* [What to produce]: Locate every line in the records below that holds the word "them" and return each one.

Input: Begin

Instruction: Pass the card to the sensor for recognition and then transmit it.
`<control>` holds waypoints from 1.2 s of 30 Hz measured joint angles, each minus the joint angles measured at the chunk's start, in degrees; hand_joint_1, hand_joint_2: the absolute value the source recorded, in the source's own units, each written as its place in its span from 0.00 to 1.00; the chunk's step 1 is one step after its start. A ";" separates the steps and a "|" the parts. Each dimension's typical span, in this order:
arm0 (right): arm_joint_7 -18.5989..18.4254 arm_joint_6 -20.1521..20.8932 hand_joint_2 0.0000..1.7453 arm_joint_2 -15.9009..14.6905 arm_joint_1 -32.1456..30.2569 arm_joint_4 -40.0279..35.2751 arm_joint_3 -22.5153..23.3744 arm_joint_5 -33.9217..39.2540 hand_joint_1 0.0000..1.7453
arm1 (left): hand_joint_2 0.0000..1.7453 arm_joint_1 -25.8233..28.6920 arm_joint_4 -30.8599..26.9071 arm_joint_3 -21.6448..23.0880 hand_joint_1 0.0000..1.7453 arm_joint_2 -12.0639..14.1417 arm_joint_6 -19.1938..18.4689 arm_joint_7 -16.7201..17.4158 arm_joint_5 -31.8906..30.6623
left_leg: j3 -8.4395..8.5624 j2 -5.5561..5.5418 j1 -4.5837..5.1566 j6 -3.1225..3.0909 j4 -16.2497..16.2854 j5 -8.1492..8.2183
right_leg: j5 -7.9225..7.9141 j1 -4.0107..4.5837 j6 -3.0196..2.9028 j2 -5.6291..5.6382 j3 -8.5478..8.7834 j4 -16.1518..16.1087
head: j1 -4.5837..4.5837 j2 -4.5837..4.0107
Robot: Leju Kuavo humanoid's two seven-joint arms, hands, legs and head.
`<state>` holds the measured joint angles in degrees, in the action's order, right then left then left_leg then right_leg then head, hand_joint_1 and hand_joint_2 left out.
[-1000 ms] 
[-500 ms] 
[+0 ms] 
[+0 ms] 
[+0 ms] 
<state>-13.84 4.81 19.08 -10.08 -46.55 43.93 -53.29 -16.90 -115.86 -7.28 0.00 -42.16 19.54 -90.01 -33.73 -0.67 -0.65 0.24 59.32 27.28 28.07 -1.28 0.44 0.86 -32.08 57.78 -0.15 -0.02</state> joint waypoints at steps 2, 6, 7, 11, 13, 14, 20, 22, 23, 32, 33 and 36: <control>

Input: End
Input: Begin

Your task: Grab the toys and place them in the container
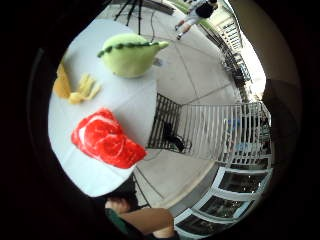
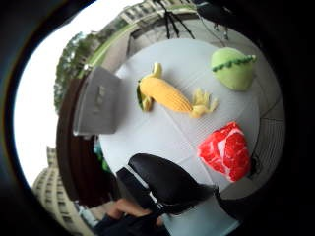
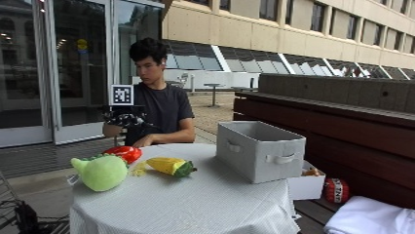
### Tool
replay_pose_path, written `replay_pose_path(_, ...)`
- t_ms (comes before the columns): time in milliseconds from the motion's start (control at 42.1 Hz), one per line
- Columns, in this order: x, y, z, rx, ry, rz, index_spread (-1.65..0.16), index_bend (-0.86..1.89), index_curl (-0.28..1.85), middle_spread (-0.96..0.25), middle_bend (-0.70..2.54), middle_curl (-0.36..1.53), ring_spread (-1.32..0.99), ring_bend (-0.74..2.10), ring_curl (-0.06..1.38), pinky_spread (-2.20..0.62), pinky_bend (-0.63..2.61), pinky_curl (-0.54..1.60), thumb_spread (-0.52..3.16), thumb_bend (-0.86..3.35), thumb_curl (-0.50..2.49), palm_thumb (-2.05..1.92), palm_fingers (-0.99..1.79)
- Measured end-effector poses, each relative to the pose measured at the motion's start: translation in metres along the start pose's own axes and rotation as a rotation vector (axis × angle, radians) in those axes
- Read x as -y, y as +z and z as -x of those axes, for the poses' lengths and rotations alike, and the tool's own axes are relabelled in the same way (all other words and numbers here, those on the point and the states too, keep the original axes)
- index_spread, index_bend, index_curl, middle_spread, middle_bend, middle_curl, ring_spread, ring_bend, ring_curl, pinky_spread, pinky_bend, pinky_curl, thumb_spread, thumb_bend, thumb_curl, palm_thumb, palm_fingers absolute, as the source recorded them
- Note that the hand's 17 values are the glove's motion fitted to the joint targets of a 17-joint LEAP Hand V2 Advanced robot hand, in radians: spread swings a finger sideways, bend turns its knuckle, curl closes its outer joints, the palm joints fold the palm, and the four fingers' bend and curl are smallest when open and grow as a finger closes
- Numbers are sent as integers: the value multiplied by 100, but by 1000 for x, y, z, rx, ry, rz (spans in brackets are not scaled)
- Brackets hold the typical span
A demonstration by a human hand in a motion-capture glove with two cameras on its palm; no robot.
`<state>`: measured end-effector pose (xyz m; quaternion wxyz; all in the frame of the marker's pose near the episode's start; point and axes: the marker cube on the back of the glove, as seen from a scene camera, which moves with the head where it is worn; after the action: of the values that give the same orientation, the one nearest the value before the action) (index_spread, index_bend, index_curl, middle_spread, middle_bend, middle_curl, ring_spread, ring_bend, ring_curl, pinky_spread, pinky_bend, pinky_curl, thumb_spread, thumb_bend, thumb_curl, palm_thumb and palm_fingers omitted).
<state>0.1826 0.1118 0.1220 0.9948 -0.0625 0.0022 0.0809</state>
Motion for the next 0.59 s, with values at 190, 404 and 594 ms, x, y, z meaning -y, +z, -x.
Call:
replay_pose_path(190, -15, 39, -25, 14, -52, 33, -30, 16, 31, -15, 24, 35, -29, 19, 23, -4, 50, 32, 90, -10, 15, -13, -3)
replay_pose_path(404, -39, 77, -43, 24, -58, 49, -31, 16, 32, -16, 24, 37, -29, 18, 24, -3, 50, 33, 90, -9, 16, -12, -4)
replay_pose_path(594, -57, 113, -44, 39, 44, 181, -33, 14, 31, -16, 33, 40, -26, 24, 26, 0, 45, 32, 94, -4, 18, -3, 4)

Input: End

* [Solution to the exercise]:
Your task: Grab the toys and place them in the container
- index_spread, index_bend, index_curl, middle_spread, middle_bend, middle_curl, ring_spread, ring_bend, ring_curl, pinky_spread, pinky_bend, pinky_curl, thumb_spread, thumb_bend, thumb_curl, palm_thumb, palm_fingers absolute, as the source recorded them

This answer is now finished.